--- Data block Enclosed Below ---

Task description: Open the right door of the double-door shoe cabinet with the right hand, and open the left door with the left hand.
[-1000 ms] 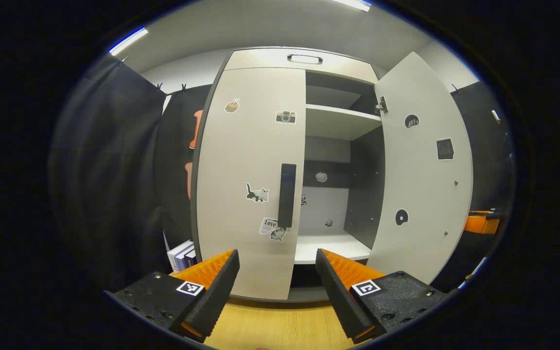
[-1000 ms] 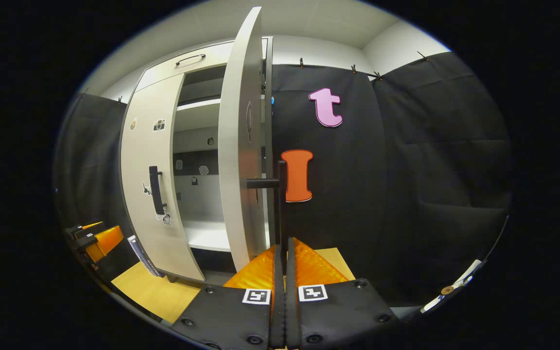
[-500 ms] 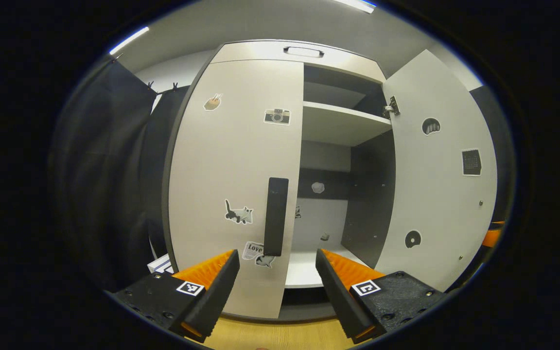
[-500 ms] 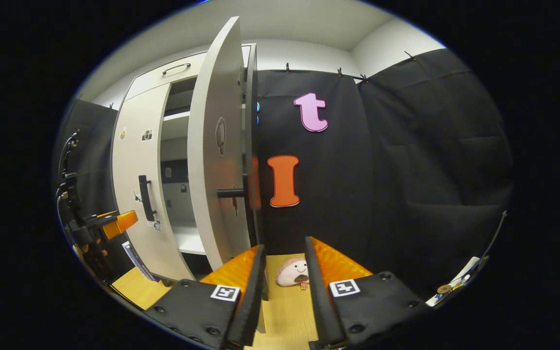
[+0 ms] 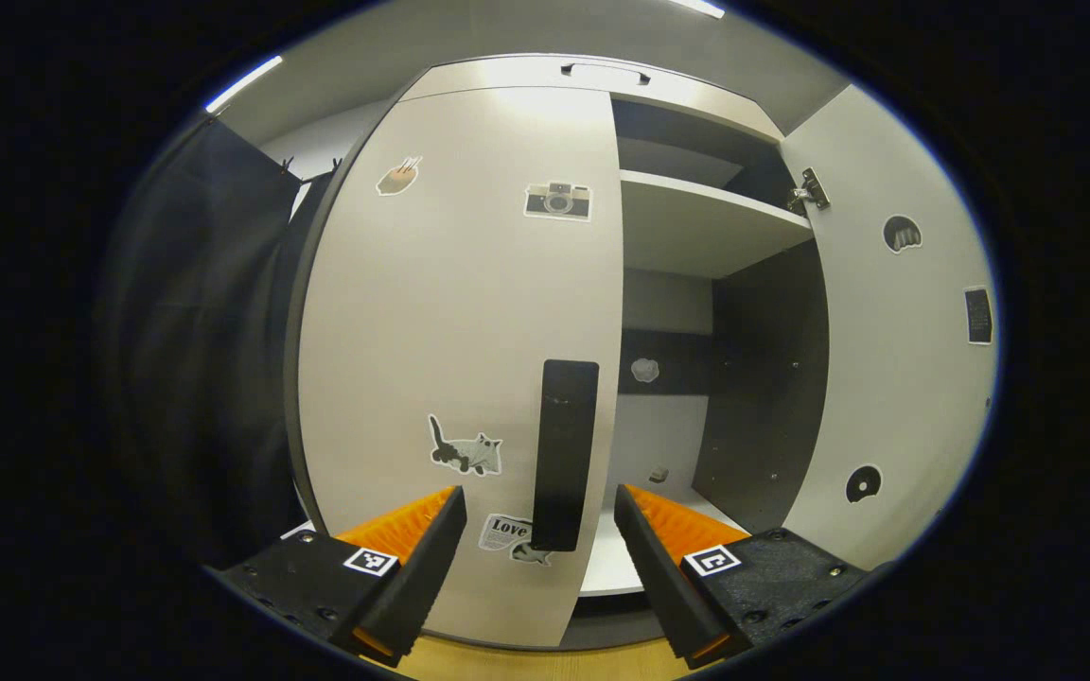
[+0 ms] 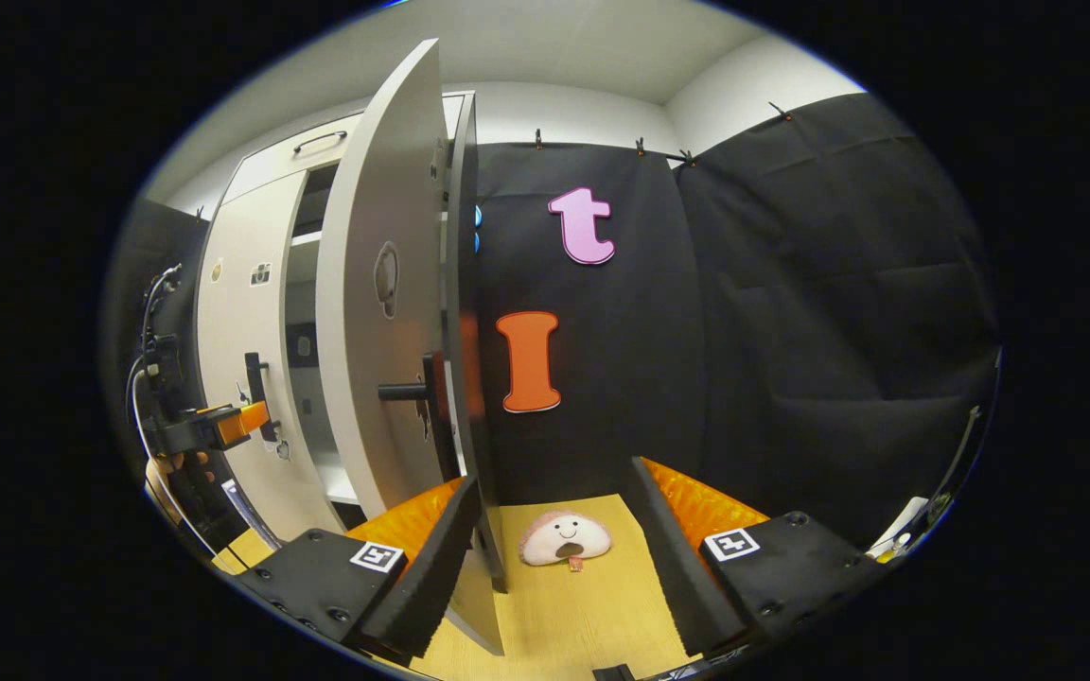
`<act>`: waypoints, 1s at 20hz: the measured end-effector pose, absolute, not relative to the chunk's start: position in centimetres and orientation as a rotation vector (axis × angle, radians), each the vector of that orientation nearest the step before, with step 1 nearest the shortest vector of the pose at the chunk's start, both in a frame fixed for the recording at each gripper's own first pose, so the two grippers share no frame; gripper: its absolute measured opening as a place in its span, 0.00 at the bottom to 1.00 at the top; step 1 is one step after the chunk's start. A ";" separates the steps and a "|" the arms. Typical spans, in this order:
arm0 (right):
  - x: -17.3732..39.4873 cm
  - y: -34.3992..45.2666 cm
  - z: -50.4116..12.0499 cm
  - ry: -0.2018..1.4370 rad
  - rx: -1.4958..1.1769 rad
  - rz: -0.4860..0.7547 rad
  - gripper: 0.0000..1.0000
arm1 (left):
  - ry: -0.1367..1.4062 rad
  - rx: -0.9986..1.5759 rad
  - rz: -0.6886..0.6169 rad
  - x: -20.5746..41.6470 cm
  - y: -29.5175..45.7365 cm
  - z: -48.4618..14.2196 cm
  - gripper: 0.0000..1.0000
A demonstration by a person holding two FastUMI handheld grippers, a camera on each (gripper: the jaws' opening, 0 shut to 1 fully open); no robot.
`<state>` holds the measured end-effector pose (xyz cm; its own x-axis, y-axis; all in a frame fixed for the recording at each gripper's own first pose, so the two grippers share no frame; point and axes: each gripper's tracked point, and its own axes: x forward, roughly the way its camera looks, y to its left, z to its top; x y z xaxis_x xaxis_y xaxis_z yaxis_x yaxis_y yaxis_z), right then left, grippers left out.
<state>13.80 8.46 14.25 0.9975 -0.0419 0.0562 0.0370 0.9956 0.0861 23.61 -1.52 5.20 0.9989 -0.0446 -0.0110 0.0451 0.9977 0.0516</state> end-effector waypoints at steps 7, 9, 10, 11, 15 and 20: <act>14.1 8.1 14.2 -0.066 0.093 -0.072 1.00 | 0.047 0.040 -0.035 26.2 -1.2 3.7 0.95; 14.1 8.1 14.1 -0.061 0.101 -0.075 1.00 | 0.044 0.052 -0.033 26.5 -1.1 3.8 0.89; 14.1 8.1 14.0 -0.057 0.105 -0.077 1.00 | 0.044 0.059 -0.043 26.6 -1.4 3.8 0.80; 14.1 8.1 13.9 -0.055 0.106 -0.079 1.00 | 0.043 0.067 -0.046 26.8 -1.5 3.8 0.75; 13.8 8.5 13.7 -0.048 0.107 -0.081 1.00 | 0.052 0.081 -0.073 27.2 -2.3 3.6 0.55; 13.2 8.7 13.6 -0.049 0.088 -0.093 1.00 | 0.051 0.117 -0.107 27.2 -2.9 3.1 0.32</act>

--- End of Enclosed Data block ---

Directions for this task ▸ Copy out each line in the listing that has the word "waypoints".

Your solution ▸
`<act>`: waypoints, 1s at 20hz: the measured end-effector pose, absolute, not relative to the chunk's start: position in centimetres and orientation as a rotation vector (axis × angle, radians), each the vector of that orientation nearest the step before, with step 1 nearest the shortest vector of the pose at the chunk's start, both in a frame fixed for the recording at each gripper's own first pose, so the two grippers share no frame; gripper: its absolute measured opening as a place in its span, 0.00 at the bottom to 1.00 at the top; step 1 is one step after the chunk's start. A ";" separates the steps and a "|" the arms. Typical spans, in this order:
<state>13.80 8.46 14.25 0.9975 -0.0419 0.0562 0.0370 0.9956 0.0861 23.61 -1.52 5.20 0.9989 -0.0446 -0.0110 0.0451 0.9977 0.0516</state> end-effector waypoints at steps 7, 9, 10, 11, 15 and 20: <act>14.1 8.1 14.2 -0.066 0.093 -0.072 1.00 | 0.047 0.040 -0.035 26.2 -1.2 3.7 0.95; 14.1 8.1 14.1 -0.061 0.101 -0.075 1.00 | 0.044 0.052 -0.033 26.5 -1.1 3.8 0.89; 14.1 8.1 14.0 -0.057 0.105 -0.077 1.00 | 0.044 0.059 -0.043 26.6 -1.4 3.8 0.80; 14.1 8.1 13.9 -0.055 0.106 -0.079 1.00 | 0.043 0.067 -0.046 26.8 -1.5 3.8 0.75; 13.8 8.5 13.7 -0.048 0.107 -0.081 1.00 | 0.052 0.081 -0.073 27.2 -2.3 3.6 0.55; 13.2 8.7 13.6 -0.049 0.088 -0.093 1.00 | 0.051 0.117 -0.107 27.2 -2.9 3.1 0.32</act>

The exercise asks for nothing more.